The visualization shows only two causes for the decrease in the population of the polar bears. Other factors might be the major contributing factors which were not taken into account which made the estimate of the population less accurate.
So incorporating that data might help in accurately identifying the trend in the polar bear population.











What can one ask and find?


Polar bears are at the top most level in their food chain. So what's causing the decrease in their population?
You might want to know how many polar bears are still left and how has the trend been over the past years?

Well for that, the division of the map according to the sub-population provides a good overview about the population estimate and the observed/calculated trend of the population.
Hovering the mouse over the selected region will open a pop up that provides all the relevant information.













If you want to ask, what is the effect of global warming and increasing temperatures on the polar bears?

Then this is one of those things that the application can't do. This is due to the lack of data relating to the global warming. Had it been included, would have provided a much broader aspect to the reason as to why the polar bear population is decreasing.




One of the other questions that you might want to ask is that "who is having more effect of the environmental pollutants? the females, males or the cubs?"

The visualization provides an efficient way of providing you with the information you need.
The environmental pollution graph provides a nice and easy visualization of the same. Each sub-population is divided into three graph plots, one for female, one for male and the third for the cub.
Also when you mouse over the plot, you can see the table/text version of the same which you can  co-relate with the plot.












Which sub-population has more strict laws when it comes to polar bear harvesting? Or which all sub-populations are working towards saving the polar bears from being extinct in their region due to excessive poaching?
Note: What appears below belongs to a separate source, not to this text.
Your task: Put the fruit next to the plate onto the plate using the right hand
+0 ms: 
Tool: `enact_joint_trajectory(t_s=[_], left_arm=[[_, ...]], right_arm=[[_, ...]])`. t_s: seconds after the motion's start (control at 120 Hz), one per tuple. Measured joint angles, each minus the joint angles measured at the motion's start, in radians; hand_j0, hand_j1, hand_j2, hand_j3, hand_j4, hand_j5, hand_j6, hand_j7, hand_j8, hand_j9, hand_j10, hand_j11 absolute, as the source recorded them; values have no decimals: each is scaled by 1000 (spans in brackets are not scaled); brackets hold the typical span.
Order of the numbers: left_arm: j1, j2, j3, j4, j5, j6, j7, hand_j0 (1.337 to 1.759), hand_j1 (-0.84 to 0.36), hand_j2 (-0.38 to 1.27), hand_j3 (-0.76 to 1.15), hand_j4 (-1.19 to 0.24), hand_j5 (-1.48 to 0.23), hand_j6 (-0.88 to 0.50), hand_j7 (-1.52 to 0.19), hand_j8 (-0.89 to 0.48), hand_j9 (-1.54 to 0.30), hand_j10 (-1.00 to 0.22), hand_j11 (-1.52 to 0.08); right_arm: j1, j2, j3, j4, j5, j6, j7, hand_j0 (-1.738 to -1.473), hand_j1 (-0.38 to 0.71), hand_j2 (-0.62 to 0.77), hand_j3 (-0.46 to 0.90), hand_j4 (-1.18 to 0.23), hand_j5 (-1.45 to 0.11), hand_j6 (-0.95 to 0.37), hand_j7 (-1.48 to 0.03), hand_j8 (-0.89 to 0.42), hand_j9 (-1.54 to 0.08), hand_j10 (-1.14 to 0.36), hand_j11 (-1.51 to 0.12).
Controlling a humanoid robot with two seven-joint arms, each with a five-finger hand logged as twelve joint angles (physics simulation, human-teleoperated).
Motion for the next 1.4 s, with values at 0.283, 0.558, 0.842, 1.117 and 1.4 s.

The annual harvest plot provides a thorough comparison of each sub-population for each year. So not only you can compare each sub-population with each other but you can compare the corresponding values for a sub-population for every year. This gives a good idea about the trend in the harvesting of the polar bears. 






After viewing the first visualization (by sub-population), one question that arises in the mind would be "How come the M'Clintock Channel has an increasing trend in the population as compared to the decreasing trend of the rest of the sub-populations?

This can be explained effectively by looking at the annual harvesting and environmental pollution plots of the M'Clintock Channel and comparing it to the rest of the sub-populations.

One can see that the average annual kill in M'Clintock Channel sub-population is only 2 polar bears. May be the laws are strict there. May be there were deterrence programs that were more successful in this sub-population.


Another reason might be the environment of M'Clintock Channel. This sub-population happens to have a very less or no environmental pollution. As explained by the researchers "Polar bears are exposed to high levels of pollutants because of a process called biomagnification. Many pollutants are lipophillic that is they are deposited in the fat of the animals that consume them. Because animals in the arctic marine ecosystem are highly dependent on fat for storing energy, growth, insulation and buoyancy, they eat large quantities of fat causing these pollutants to rapidly accumulate in animals higher up the food chain.